Indian-American anthropologist (born 1949)

Arjun Appadurai FRAI (born 4 February 1949) is an Indian-American anthropologist who has been recognized as a major theorist in globalization studies. He is an elected fellow of the Royal Anthropological Institute of Great Britain and Ireland. In his anthropological work, he discusses the importance of the modernity of nation-states and globalization. He is the former professor of anthropology and South Asian Languages and Civilizations at the University of Chicago, Humanities Dean at the University of Chicago, director of the Center on Cities and Globalization at Yale University, provost and senior vice president for Academic Affairs at The New School, and professor of education and human development studies at New York University's Steinhardt School. He is currently professor emeritus of the Media, Culture, and Communication Department in the Steinhardt School.

Some of his notable works include Worship and Conflict under Colonial Rule (1981), Disjuncture and Difference in the Global Cultural Economy (1990), of which an expanded version is found in Modernity at Large (1996), and Fear of Small Numbers (2006). He was elected a Fellow of the American Academy of Arts and Sciences in 1997.

==Early life and education==
Appadurai was born on 4 February 1949 into a Tamil family in present-day Mumbai, Maharashtra, India. He graduated from St. Xavier's High School, Fort, Mumbai, and earned his Intermediate Arts degree from Elphinstone College, Mumbai. He moved to the United States and received his B.A. from Brandeis University in 1970. After this he earned his M.A. (1973) and Ph.D. (1976) from the Committee on Social Thought at the University of Chicago. He then spent a brief time at Yale University.

==Career==
===University of Pennsylvania===
Appadurai taught for many years at the University of Pennsylvania, in the departments of Anthropology and South Asia Studies. In 1984, during his time there, he hosted a conference through the Penn Ethnohistory program. This conference led to the publication of the volume called The Social Life of Things: Commodities in Cultural Perspective (1986).

===The New School===
In 2004, after a brief time as administrator at Yale University, Appadurai became Provost of The New School. Appadurai's resignation from the Provost's office was announced 30 January 2006 by New School President Bob Kerrey. He held the John Dewey Distinguished Professorship in the Social Sciences at New School. Appadurai became one of the more outspoken critics of President Kerrey when he attempted to appoint himself provost in 2008.

===New York University===
In 2008 it was announced that Appadurai was appointed Goddard Professor of Media, Culture, and Communication at the NYU Steinhardt School of Culture, Education, and Human Development. Appadurai retired as emeritus from the department in 2021.

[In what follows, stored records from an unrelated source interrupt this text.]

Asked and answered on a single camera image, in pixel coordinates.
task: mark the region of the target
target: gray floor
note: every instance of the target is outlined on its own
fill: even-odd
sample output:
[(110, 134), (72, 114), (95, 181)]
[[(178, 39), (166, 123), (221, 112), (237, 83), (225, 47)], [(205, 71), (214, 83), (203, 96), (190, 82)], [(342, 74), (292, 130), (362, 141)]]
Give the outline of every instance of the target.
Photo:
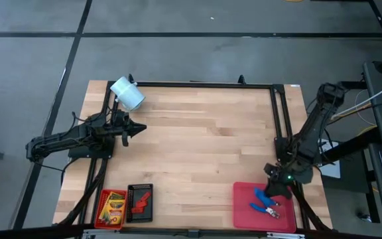
[[(382, 1), (377, 4), (382, 12)], [(75, 32), (84, 5), (84, 0), (0, 0), (0, 31)], [(378, 33), (381, 28), (367, 3), (105, 0), (93, 2), (84, 31)], [(0, 161), (0, 230), (9, 227), (29, 169), (25, 143), (42, 132), (72, 41), (0, 39), (0, 151), (5, 153)], [(132, 73), (136, 80), (236, 82), (244, 74), (248, 82), (300, 84), (308, 103), (321, 83), (360, 80), (363, 62), (381, 59), (382, 40), (82, 39), (54, 132), (66, 130), (70, 112), (80, 111), (88, 80), (116, 80)], [(346, 96), (343, 108), (353, 104), (356, 94)], [(373, 120), (369, 112), (363, 116)], [(354, 116), (331, 132), (334, 139), (346, 140), (367, 126)], [(45, 164), (61, 168), (66, 158), (57, 153)], [(59, 172), (43, 169), (26, 227), (52, 222), (59, 190)], [(325, 190), (335, 229), (382, 236), (382, 223), (367, 224), (354, 216), (367, 208), (364, 195)]]

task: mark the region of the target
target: red object
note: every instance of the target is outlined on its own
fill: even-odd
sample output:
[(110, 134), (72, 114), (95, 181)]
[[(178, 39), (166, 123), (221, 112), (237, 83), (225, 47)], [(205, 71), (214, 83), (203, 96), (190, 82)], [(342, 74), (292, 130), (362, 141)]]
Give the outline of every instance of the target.
[(147, 206), (148, 203), (146, 201), (138, 201), (135, 203), (135, 206), (136, 207), (144, 207), (144, 206)]
[(146, 192), (143, 197), (141, 197), (140, 201), (146, 201), (151, 196), (150, 192)]
[(131, 211), (132, 211), (132, 213), (143, 213), (144, 208), (136, 207), (136, 208), (132, 208)]
[(102, 228), (102, 229), (120, 229), (122, 228), (123, 223), (125, 222), (125, 212), (122, 212), (121, 210), (118, 210), (120, 213), (123, 213), (121, 219), (122, 222), (119, 224), (112, 224), (107, 225), (104, 221), (99, 219), (99, 215), (101, 214), (101, 211), (104, 208), (105, 202), (107, 201), (109, 195), (111, 192), (117, 193), (119, 195), (125, 196), (125, 204), (127, 204), (127, 191), (124, 190), (114, 190), (114, 189), (103, 189), (101, 191), (101, 194), (99, 195), (99, 201), (98, 201), (98, 210), (94, 222), (95, 228)]
[(287, 200), (283, 196), (272, 198), (281, 204), (280, 206), (272, 206), (272, 209), (279, 213), (279, 218), (276, 219), (269, 213), (259, 212), (250, 206), (251, 202), (263, 206), (263, 203), (255, 196), (256, 187), (263, 190), (266, 184), (242, 182), (233, 184), (233, 225), (236, 228), (250, 230), (296, 232), (292, 199)]

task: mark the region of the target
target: desk
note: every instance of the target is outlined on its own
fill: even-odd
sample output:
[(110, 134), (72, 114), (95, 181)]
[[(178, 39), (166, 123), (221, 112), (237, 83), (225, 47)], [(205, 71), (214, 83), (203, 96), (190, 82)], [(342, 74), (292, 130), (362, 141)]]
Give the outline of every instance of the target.
[[(101, 110), (107, 81), (89, 82), (81, 118)], [(145, 131), (121, 146), (108, 161), (104, 188), (154, 184), (153, 221), (140, 228), (233, 230), (232, 184), (266, 183), (265, 163), (275, 163), (271, 97), (265, 89), (139, 87), (146, 96), (131, 119)], [(285, 86), (293, 132), (306, 120), (299, 86)], [(281, 111), (281, 124), (284, 124)], [(71, 164), (64, 176), (54, 222), (60, 222), (83, 195), (90, 159)], [(323, 223), (332, 227), (322, 180), (314, 170), (304, 195)], [(90, 222), (94, 198), (85, 222)], [(294, 199), (296, 222), (302, 227)]]

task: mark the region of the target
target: wire cutters
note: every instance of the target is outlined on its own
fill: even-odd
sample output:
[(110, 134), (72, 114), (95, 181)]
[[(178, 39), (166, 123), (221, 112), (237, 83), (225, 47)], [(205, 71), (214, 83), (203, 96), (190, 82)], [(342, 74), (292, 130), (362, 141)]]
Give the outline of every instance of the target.
[(260, 207), (254, 203), (250, 203), (250, 206), (252, 208), (254, 208), (255, 210), (258, 210), (259, 212), (269, 213), (271, 216), (273, 216), (275, 218), (279, 218), (279, 213), (275, 212), (275, 210), (273, 210), (271, 208), (271, 206), (274, 206), (274, 205), (280, 206), (279, 203), (277, 203), (274, 200), (267, 197), (265, 195), (265, 192), (263, 190), (258, 189), (258, 188), (255, 188), (255, 195), (260, 201), (262, 201), (262, 203), (264, 204), (264, 207)]

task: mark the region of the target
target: wooden table
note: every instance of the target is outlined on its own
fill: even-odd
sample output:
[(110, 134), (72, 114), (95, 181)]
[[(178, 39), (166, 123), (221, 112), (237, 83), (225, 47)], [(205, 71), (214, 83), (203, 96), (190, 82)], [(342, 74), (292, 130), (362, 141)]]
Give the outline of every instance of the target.
[[(107, 81), (91, 80), (81, 118), (101, 110)], [(141, 228), (235, 229), (232, 184), (266, 183), (265, 163), (275, 163), (275, 123), (269, 90), (237, 88), (140, 87), (146, 96), (131, 114), (145, 131), (123, 147), (117, 140), (109, 160), (104, 188), (154, 184), (153, 222), (125, 224)], [(292, 130), (306, 120), (299, 86), (285, 85)], [(281, 101), (277, 97), (279, 109)], [(64, 176), (54, 222), (67, 216), (84, 193), (90, 159), (71, 164)], [(317, 170), (304, 196), (322, 222), (331, 227), (330, 213)], [(94, 198), (86, 222), (90, 222)], [(300, 209), (294, 199), (297, 226)]]

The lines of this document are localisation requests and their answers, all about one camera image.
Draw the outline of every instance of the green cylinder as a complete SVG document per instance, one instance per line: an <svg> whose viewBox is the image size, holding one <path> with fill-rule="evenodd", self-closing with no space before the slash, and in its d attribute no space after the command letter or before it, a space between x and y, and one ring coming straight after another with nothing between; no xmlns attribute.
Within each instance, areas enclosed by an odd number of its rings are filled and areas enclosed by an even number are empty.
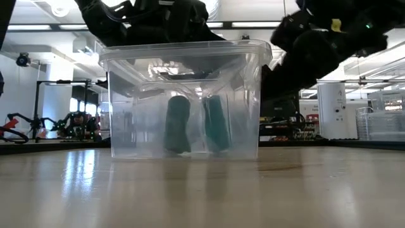
<svg viewBox="0 0 405 228"><path fill-rule="evenodd" d="M219 153L230 147L229 131L221 105L221 97L204 98L205 131L207 146L211 152Z"/></svg>
<svg viewBox="0 0 405 228"><path fill-rule="evenodd" d="M190 101L183 96L174 96L168 102L164 148L172 153L191 152L186 127L190 117Z"/></svg>

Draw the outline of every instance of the security camera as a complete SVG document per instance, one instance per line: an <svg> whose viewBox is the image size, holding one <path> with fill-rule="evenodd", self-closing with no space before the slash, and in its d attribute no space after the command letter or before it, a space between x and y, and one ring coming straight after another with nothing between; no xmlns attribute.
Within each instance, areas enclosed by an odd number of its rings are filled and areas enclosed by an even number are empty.
<svg viewBox="0 0 405 228"><path fill-rule="evenodd" d="M31 59L28 57L28 53L20 53L16 64L19 67L29 67L31 65Z"/></svg>

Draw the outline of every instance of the robotic hand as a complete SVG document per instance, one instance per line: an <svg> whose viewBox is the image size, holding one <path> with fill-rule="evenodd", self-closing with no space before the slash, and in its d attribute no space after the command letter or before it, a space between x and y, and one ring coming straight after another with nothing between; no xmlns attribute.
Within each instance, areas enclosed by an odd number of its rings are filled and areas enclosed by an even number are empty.
<svg viewBox="0 0 405 228"><path fill-rule="evenodd" d="M404 23L403 0L297 0L297 4L300 10L283 18L271 37L286 54L273 70L263 67L262 99L311 87L348 57L386 49L384 33Z"/></svg>
<svg viewBox="0 0 405 228"><path fill-rule="evenodd" d="M210 31L198 0L137 0L107 7L101 0L75 0L90 32L106 46L222 41ZM286 54L274 69L262 68L262 99L311 87L350 56L387 48L384 33L404 23L404 0L297 0L271 42Z"/></svg>
<svg viewBox="0 0 405 228"><path fill-rule="evenodd" d="M96 141L99 139L97 119L90 117L87 120L85 116L86 114L81 111L68 113L64 119L54 122L51 131L56 131L58 136L62 138L93 139Z"/></svg>

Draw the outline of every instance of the clear plastic container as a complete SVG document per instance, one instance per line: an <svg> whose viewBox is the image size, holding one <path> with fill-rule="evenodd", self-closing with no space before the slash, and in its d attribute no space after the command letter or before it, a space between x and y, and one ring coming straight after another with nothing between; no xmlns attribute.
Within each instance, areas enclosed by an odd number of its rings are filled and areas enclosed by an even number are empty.
<svg viewBox="0 0 405 228"><path fill-rule="evenodd" d="M358 127L371 141L405 141L405 111L378 111L359 115Z"/></svg>
<svg viewBox="0 0 405 228"><path fill-rule="evenodd" d="M115 158L256 158L263 41L106 48Z"/></svg>
<svg viewBox="0 0 405 228"><path fill-rule="evenodd" d="M374 112L405 111L405 90L378 91L368 95Z"/></svg>

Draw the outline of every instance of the table surface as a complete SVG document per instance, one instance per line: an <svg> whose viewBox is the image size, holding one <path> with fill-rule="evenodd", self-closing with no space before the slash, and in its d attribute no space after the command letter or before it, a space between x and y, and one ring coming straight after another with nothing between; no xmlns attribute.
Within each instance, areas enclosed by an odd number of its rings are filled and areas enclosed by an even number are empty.
<svg viewBox="0 0 405 228"><path fill-rule="evenodd" d="M404 227L405 153L266 148L258 161L0 156L0 227Z"/></svg>

===Bard Graduate Center===
In 2021, Appadurai was appointed Max Weber Global Professor at the Bard Graduate Center, though he is based in Berlin and teaches remotely.

=== Affiliations ===

Appadurai is a co-founder of the academic journal Public Culture; founder of the non-profit Partners for Urban Knowledge, Action and Research (PUKAR) in Mumbai; co-founder and co-director of Interdisciplinary Network on Globalization (ING); and a fellow of the American Academy of Arts and Sciences. He has served as a consultant or advisor to a wide range of public and private organizations, including the Ford, Rockefeller and MacArthur Foundations; UNESCO; the World Bank; and the National Science Foundation.

Appadurai has presided over Chicago globalization plan, at many public and private organizations (such as the Ford Foundation, the Rockefeller Foundation, UNESCO, the World Bank, etc.) consultant and long-term concern issues of globalization, modernity and ethnic conflicts.

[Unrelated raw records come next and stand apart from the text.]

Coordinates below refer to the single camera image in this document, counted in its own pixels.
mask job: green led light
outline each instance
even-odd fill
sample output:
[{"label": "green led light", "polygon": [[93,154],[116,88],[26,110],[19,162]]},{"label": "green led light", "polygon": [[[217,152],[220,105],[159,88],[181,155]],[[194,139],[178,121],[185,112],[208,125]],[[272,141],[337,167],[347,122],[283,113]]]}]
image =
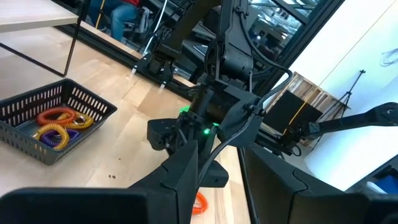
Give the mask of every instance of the green led light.
[{"label": "green led light", "polygon": [[189,110],[189,106],[183,107],[183,108],[180,109],[180,113],[188,112],[188,110]]},{"label": "green led light", "polygon": [[206,129],[203,131],[203,134],[210,134],[210,128],[206,128]]}]

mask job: wooden table
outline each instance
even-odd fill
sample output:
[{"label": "wooden table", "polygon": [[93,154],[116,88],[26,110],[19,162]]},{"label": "wooden table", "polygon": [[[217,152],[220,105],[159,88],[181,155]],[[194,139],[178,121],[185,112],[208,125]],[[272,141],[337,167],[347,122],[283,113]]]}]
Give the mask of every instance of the wooden table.
[{"label": "wooden table", "polygon": [[[0,42],[55,68],[63,65],[71,41],[49,27],[0,34]],[[0,74],[0,100],[60,79],[2,49]],[[124,188],[158,167],[167,153],[150,147],[147,121],[175,118],[190,103],[129,74],[129,68],[77,42],[68,77],[116,105],[117,112],[53,166],[0,142],[0,195],[30,186]],[[223,189],[200,189],[209,208],[192,223],[250,223],[236,149],[225,149],[217,160],[229,172],[229,181]]]},{"label": "wooden table", "polygon": [[65,77],[69,70],[70,60],[73,49],[80,30],[80,19],[77,15],[55,4],[51,0],[0,0],[0,33],[17,30],[35,29],[41,27],[52,27],[66,24],[77,23],[75,35],[73,36],[66,66],[63,72],[53,69],[46,64],[29,57],[28,55],[7,46],[0,42],[0,47],[4,48],[60,77]]},{"label": "wooden table", "polygon": [[72,24],[77,18],[50,0],[0,1],[0,32]]}]

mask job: person
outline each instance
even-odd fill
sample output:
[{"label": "person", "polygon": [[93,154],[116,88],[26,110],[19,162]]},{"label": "person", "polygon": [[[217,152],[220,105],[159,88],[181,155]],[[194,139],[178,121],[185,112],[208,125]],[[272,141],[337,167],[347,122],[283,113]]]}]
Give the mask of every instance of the person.
[{"label": "person", "polygon": [[[111,37],[121,41],[124,32],[124,23],[134,22],[138,16],[138,4],[140,0],[91,0],[88,15],[94,26],[97,23],[103,1],[103,12],[111,19]],[[98,24],[99,29],[105,28],[104,22],[105,20],[101,16],[101,21]]]}]

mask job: orange ring
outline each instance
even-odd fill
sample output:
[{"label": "orange ring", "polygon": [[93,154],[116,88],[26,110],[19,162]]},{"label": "orange ring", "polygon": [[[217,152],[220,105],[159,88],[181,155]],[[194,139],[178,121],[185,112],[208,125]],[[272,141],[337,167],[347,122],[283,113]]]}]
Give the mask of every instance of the orange ring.
[{"label": "orange ring", "polygon": [[200,192],[197,193],[196,200],[199,202],[201,207],[193,207],[192,215],[200,215],[207,210],[208,204],[205,196]]},{"label": "orange ring", "polygon": [[[69,117],[66,119],[60,119],[60,120],[53,120],[53,119],[46,119],[45,117],[51,114],[57,114],[57,113],[67,113],[69,114]],[[41,125],[45,125],[45,124],[59,124],[59,125],[63,125],[63,124],[70,124],[72,123],[74,120],[76,119],[76,113],[74,110],[64,107],[64,106],[59,106],[56,108],[51,108],[48,109],[46,111],[41,112],[38,116],[37,116],[37,122]]]}]

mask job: white table
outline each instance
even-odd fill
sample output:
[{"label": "white table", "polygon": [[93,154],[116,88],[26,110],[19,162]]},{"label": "white table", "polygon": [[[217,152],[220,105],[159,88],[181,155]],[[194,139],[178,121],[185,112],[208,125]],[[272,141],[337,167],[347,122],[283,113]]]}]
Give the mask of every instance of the white table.
[{"label": "white table", "polygon": [[61,77],[68,73],[70,60],[75,47],[81,19],[74,13],[64,9],[51,0],[0,0],[0,32],[12,32],[18,30],[35,29],[41,27],[61,26],[77,23],[75,35],[69,51],[67,64],[63,73],[44,65],[29,56],[20,53],[3,43],[0,47],[50,71]]}]

Appadurai has many scholarships and grants, and has received numerous academic honors. He has been a fellow at the Center for Advanced Study in the Behavioral Sciences at Stanford University and the Institute for Advanced Study in Princeton, New Jersey, as well as the Open Society Institute (New York). In 1997, he was elected to the American Academy of Arts and Sciences. In 2013, he was awarded an honorary doctorate Erasmus University in the Netherlands. He holds concurrent academic positions as a Mercator Fellow, Free University and Humboldt University, Berlin; Honorary Professor in the Department of Media and Communication at Erasmus University, Rotterdam; and Senior Research Partner at the Max-Planck Institute for Religious and Ethnic Diversity, Göttingen.

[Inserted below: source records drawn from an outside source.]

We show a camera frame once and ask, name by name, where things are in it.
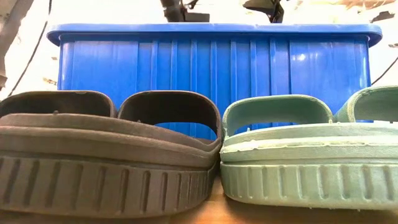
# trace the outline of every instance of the black cable
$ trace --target black cable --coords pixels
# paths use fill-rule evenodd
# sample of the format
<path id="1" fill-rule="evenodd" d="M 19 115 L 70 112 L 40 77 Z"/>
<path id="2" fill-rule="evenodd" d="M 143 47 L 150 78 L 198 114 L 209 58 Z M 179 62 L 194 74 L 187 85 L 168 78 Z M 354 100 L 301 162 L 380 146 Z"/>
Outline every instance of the black cable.
<path id="1" fill-rule="evenodd" d="M 49 17 L 50 17 L 50 13 L 51 13 L 51 8 L 52 8 L 52 0 L 49 0 Z M 42 37 L 43 37 L 44 31 L 45 31 L 45 28 L 47 27 L 47 24 L 48 24 L 48 23 L 49 23 L 49 19 L 47 18 L 47 20 L 46 20 L 45 23 L 44 23 L 43 30 L 42 30 L 42 32 L 40 33 L 39 40 L 38 40 L 37 43 L 36 43 L 36 46 L 35 46 L 35 48 L 34 48 L 34 50 L 33 50 L 33 52 L 32 52 L 32 55 L 30 56 L 29 61 L 27 62 L 26 66 L 25 66 L 24 71 L 23 71 L 23 72 L 21 73 L 21 75 L 19 76 L 18 81 L 15 83 L 14 87 L 12 88 L 12 90 L 11 90 L 10 94 L 8 94 L 8 96 L 11 96 L 11 95 L 12 95 L 12 93 L 14 92 L 14 90 L 17 88 L 17 86 L 18 86 L 19 83 L 21 82 L 22 78 L 24 77 L 24 75 L 25 75 L 27 69 L 29 68 L 30 63 L 32 62 L 32 60 L 33 60 L 33 58 L 34 58 L 34 56 L 35 56 L 35 54 L 36 54 L 36 51 L 37 51 L 37 49 L 39 48 L 40 41 L 42 40 Z"/>
<path id="2" fill-rule="evenodd" d="M 375 83 L 377 83 L 377 81 L 379 81 L 389 70 L 392 66 L 394 66 L 394 64 L 397 62 L 398 57 L 390 64 L 390 66 L 388 66 L 388 68 L 386 69 L 386 71 L 383 72 L 383 74 L 381 74 L 381 76 L 379 76 L 379 78 L 377 78 L 376 80 L 374 80 L 372 82 L 372 85 L 374 85 Z"/>

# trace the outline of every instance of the wooden surface
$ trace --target wooden surface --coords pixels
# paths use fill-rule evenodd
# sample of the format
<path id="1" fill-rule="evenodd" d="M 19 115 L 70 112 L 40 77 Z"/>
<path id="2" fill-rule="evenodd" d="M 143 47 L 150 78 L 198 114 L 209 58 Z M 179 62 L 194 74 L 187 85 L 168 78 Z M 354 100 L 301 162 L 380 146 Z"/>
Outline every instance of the wooden surface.
<path id="1" fill-rule="evenodd" d="M 143 220 L 96 220 L 65 218 L 26 213 L 0 213 L 1 224 L 307 224 L 307 223 L 398 223 L 398 211 L 329 210 L 294 207 L 249 205 L 235 202 L 223 194 L 220 179 L 213 186 L 212 195 L 199 207 L 172 217 Z"/>

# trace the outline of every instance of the dark brown slipper
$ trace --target dark brown slipper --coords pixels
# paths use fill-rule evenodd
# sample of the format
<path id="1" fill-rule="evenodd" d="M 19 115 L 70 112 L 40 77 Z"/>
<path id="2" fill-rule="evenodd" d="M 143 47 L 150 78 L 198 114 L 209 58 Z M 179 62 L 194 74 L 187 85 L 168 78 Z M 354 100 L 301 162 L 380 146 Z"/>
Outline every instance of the dark brown slipper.
<path id="1" fill-rule="evenodd" d="M 139 218 L 206 199 L 221 147 L 220 114 L 209 99 L 142 92 L 115 115 L 111 100 L 93 91 L 23 93 L 1 102 L 0 209 Z M 202 123 L 217 139 L 152 125 L 162 122 Z"/>

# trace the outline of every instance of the ribbed plastic wall
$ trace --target ribbed plastic wall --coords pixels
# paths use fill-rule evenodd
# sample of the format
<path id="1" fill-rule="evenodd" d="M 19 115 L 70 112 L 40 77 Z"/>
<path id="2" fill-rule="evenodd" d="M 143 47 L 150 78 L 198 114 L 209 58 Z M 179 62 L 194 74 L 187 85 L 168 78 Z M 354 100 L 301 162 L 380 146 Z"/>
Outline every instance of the ribbed plastic wall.
<path id="1" fill-rule="evenodd" d="M 369 38 L 364 34 L 121 36 L 50 36 L 61 46 L 58 89 L 100 91 L 116 106 L 139 91 L 190 90 L 213 100 L 222 115 L 236 100 L 284 94 L 317 97 L 336 112 L 354 92 L 369 86 Z M 163 126 L 214 137 L 199 124 Z"/>

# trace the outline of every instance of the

He also served as a consultant or adviser, extensive public and private organizations, including many large foundations (Ford, MacArthur and Rockefeller); the UNESCO; UNDP; World Bank; the US National Endowment for the Humanities; National Science Foundation; and Infosys Foundation. He served on the Social Sciences jury for the Infosys Prize in 2010 and 2017. He currently serves as the Asian Art Program Advisory Committee members in the Solomon Guggenheim Museum, and the forum D 'Avignon Paris Scientific Advisory Board.

==Work==
Some of his most important works include Worship and Conflict under Colonial Rule (1981), Disjuncture and Difference in the Global Cultural Economy (1990), of which an expanded version is found in Modernity at Large (1996), and Fear of Small Numbers (2006). In The Social Life of Things (1986), Appadurai argued that commodities do not only have economic value; they have political value and social lives as well. He was elected a Fellow of the American Academy of Arts and Sciences in 1997.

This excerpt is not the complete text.